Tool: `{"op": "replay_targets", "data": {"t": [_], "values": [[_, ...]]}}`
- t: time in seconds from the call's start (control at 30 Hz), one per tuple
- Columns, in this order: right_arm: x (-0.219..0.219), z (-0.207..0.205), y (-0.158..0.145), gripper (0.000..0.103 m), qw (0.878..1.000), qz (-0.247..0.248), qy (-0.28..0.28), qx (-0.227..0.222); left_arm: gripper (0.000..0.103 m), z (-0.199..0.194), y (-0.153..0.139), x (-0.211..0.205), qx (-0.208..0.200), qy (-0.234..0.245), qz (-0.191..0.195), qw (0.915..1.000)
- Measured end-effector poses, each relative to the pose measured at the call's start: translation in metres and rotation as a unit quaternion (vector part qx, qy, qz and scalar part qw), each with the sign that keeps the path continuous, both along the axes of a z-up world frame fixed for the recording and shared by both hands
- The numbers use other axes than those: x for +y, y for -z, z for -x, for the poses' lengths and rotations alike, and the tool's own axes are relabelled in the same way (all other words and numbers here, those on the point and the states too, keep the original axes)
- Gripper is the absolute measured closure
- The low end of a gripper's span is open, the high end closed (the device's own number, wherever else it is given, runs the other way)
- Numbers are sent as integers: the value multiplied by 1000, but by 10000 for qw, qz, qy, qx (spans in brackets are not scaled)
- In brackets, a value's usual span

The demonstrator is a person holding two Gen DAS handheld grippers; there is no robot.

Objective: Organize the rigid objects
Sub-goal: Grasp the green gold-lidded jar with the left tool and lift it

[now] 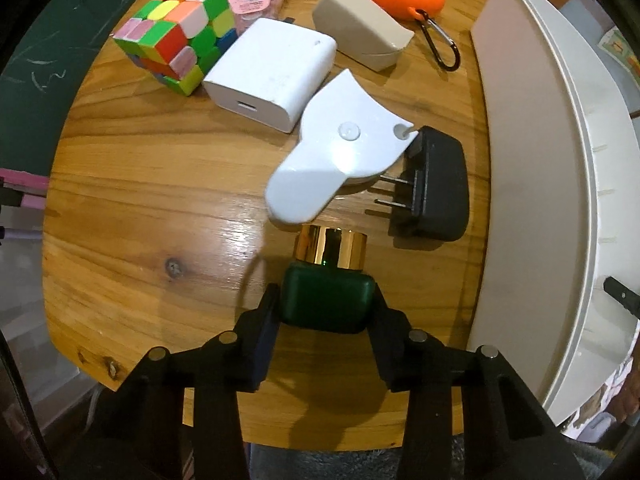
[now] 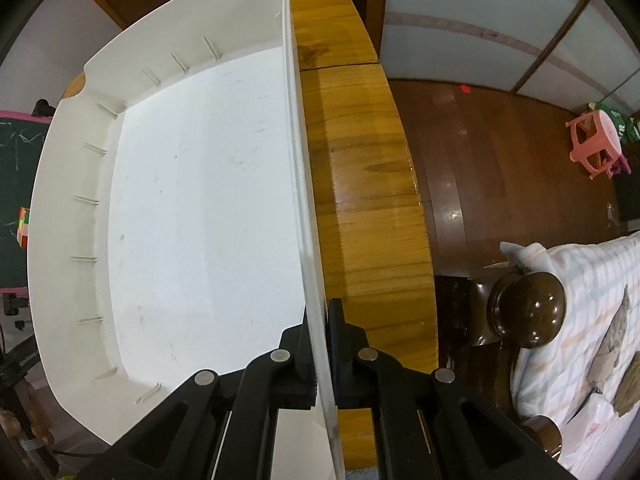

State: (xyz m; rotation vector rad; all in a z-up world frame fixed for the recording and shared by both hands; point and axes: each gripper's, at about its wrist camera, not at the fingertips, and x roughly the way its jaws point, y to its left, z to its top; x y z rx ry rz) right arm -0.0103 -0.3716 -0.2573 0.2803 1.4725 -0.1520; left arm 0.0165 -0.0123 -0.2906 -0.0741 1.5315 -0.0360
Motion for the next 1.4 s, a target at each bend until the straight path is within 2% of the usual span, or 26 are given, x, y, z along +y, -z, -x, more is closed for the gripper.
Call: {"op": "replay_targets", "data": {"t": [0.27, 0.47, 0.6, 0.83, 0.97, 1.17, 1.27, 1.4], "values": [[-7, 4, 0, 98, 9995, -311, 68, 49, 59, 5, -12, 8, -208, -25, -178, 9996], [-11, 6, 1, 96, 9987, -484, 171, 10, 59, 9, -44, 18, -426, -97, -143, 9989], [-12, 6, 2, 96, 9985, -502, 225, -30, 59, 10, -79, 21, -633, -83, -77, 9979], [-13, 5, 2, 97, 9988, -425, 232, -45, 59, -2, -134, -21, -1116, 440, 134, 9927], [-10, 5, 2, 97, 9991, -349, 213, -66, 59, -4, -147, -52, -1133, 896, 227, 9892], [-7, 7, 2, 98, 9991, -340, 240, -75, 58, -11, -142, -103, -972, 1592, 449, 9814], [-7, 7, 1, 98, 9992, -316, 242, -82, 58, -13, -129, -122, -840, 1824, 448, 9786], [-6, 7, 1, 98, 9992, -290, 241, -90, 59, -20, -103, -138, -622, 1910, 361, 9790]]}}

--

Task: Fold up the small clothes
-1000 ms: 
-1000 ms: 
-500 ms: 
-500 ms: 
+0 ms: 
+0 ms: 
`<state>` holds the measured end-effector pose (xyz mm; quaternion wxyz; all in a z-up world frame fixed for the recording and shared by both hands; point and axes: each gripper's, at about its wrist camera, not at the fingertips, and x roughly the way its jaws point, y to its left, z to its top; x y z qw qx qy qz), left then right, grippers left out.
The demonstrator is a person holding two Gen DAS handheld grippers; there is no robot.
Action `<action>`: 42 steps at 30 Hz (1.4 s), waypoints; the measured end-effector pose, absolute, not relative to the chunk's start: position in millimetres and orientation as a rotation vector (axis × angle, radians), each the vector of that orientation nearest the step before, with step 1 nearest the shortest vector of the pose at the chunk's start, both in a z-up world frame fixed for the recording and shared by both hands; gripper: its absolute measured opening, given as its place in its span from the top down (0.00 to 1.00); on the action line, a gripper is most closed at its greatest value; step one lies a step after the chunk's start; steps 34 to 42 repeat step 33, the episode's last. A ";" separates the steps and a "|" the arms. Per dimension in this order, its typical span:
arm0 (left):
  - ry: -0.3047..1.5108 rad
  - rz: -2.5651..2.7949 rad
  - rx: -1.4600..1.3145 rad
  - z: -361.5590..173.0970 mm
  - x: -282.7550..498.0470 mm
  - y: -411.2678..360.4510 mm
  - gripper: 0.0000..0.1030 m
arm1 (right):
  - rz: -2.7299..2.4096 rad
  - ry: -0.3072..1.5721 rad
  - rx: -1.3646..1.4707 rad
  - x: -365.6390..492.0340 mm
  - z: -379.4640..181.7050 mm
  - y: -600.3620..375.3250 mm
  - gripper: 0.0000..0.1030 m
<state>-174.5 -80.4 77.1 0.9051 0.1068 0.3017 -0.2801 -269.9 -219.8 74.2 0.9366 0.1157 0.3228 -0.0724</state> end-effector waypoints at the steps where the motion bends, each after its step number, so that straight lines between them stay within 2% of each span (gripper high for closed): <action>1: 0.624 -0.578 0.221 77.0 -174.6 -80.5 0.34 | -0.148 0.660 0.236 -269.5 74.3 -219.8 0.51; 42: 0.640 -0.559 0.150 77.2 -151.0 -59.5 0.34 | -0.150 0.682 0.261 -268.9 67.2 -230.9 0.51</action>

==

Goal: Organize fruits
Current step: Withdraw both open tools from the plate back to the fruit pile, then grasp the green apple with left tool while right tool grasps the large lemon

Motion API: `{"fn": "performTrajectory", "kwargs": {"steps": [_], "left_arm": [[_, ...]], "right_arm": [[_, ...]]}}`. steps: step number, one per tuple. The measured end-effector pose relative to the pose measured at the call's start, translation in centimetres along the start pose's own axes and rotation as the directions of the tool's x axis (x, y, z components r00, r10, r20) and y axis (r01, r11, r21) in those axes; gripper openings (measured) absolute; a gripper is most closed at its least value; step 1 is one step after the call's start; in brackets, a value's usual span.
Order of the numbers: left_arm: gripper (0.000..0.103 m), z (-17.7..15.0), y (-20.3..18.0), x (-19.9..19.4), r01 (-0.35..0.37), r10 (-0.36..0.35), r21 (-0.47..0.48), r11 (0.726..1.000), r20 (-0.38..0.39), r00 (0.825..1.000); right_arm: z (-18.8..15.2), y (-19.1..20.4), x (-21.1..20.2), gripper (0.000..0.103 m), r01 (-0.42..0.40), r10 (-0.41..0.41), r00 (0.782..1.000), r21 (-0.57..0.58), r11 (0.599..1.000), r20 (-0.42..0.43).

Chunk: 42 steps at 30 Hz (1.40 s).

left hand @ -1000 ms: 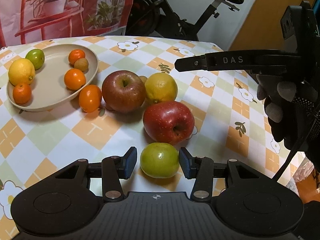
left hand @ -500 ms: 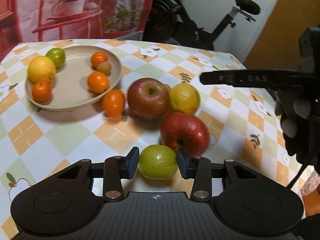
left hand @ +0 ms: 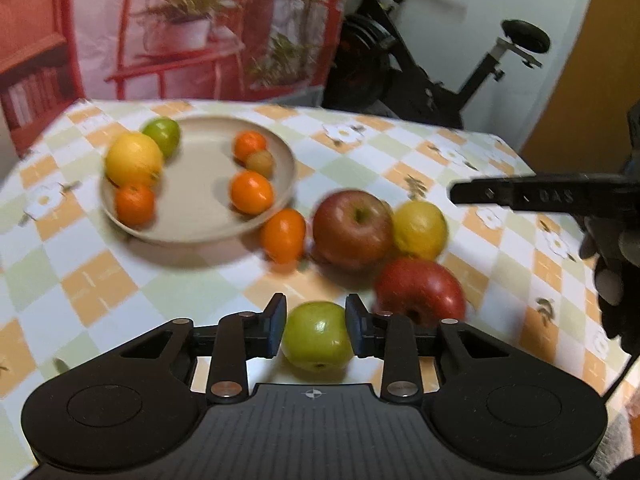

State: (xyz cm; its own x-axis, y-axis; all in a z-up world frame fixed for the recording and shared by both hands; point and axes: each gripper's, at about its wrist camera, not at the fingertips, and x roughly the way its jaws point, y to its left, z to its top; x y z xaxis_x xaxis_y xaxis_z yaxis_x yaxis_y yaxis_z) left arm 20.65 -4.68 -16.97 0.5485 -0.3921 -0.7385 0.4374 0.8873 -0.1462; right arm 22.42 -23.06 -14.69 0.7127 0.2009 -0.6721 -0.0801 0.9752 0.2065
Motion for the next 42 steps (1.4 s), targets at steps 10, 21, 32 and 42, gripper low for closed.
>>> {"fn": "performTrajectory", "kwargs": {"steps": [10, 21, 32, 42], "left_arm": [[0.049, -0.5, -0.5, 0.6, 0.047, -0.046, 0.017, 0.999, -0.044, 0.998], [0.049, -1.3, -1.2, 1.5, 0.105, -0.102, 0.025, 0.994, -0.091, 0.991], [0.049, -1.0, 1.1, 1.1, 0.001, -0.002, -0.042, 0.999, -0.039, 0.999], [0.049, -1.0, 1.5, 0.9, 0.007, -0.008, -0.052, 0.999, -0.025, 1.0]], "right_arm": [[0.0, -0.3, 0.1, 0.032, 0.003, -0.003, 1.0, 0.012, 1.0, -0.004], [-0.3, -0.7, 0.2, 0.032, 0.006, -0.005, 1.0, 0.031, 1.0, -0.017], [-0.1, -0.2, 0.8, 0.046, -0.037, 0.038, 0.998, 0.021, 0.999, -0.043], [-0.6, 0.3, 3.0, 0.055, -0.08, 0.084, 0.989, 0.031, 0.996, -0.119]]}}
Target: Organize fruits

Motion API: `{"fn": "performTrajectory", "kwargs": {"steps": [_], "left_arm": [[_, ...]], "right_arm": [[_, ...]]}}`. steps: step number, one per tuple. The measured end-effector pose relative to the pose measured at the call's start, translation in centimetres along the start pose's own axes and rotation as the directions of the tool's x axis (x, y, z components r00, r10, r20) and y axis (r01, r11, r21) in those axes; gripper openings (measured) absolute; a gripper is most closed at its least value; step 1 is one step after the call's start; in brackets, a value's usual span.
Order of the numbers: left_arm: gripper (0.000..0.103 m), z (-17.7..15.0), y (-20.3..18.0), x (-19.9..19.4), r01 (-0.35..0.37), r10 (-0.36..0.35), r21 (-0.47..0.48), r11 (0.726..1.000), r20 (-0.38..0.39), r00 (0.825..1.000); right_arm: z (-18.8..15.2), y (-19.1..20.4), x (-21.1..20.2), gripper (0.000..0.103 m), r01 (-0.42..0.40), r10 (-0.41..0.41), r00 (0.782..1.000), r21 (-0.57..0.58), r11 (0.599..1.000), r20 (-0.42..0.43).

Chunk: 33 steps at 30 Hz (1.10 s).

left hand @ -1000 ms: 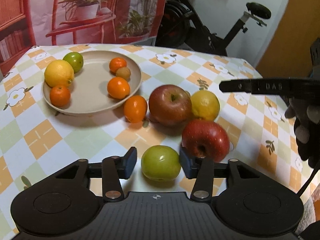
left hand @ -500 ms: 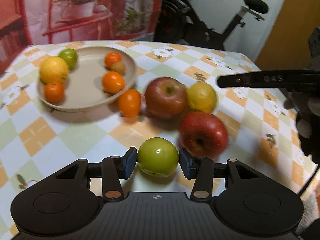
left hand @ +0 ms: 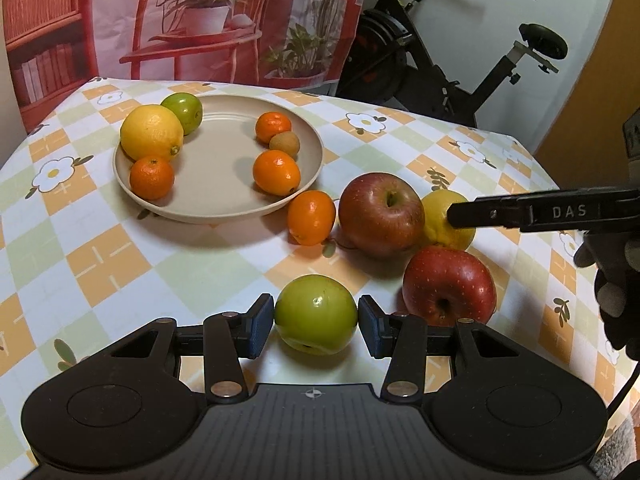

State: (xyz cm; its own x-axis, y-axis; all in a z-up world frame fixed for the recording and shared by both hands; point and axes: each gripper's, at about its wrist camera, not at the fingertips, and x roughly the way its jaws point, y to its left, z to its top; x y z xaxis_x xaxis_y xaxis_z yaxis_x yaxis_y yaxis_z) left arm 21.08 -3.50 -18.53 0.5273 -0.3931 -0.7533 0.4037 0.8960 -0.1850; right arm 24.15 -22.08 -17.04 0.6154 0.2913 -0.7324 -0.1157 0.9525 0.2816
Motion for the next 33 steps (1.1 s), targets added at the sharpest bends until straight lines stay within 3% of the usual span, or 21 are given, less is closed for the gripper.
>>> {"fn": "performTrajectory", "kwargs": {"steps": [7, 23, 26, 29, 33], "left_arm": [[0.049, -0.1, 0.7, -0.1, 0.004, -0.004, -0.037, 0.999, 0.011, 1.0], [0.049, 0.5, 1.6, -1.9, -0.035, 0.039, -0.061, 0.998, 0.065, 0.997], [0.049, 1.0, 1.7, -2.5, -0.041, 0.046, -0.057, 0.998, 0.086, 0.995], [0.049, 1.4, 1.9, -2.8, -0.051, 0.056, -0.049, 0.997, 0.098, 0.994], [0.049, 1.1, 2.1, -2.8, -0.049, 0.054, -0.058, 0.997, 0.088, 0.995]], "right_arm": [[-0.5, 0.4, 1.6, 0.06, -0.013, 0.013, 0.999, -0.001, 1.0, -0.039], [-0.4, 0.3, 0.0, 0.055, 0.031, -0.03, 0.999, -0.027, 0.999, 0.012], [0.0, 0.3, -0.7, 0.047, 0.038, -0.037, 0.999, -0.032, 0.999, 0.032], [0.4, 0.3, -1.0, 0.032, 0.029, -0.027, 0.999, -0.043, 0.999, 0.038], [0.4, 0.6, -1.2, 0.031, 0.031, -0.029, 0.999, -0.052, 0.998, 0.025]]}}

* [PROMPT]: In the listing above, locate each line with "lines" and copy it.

* [YOUR RESPONSE]:
<state>-174.5 -80.4 77.1 0.9051 0.1068 0.3017 -0.2801 -269.9 -219.8 74.2 0.9366 0.1157 0.3228 -0.0724</state> end-effector waypoints at the steps where the motion bends, each after its step number, so that straight lines between them stay within 2% of each span (gripper high for closed): <action>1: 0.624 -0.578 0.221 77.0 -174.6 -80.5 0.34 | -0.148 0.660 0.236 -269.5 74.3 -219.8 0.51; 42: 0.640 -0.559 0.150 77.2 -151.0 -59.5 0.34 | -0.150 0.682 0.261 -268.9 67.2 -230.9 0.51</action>
Motion for the next 33 steps (1.1 s), targets added at the sharpest bends until straight lines stay within 3% of the usual span, or 21 are given, less is closed for the gripper.

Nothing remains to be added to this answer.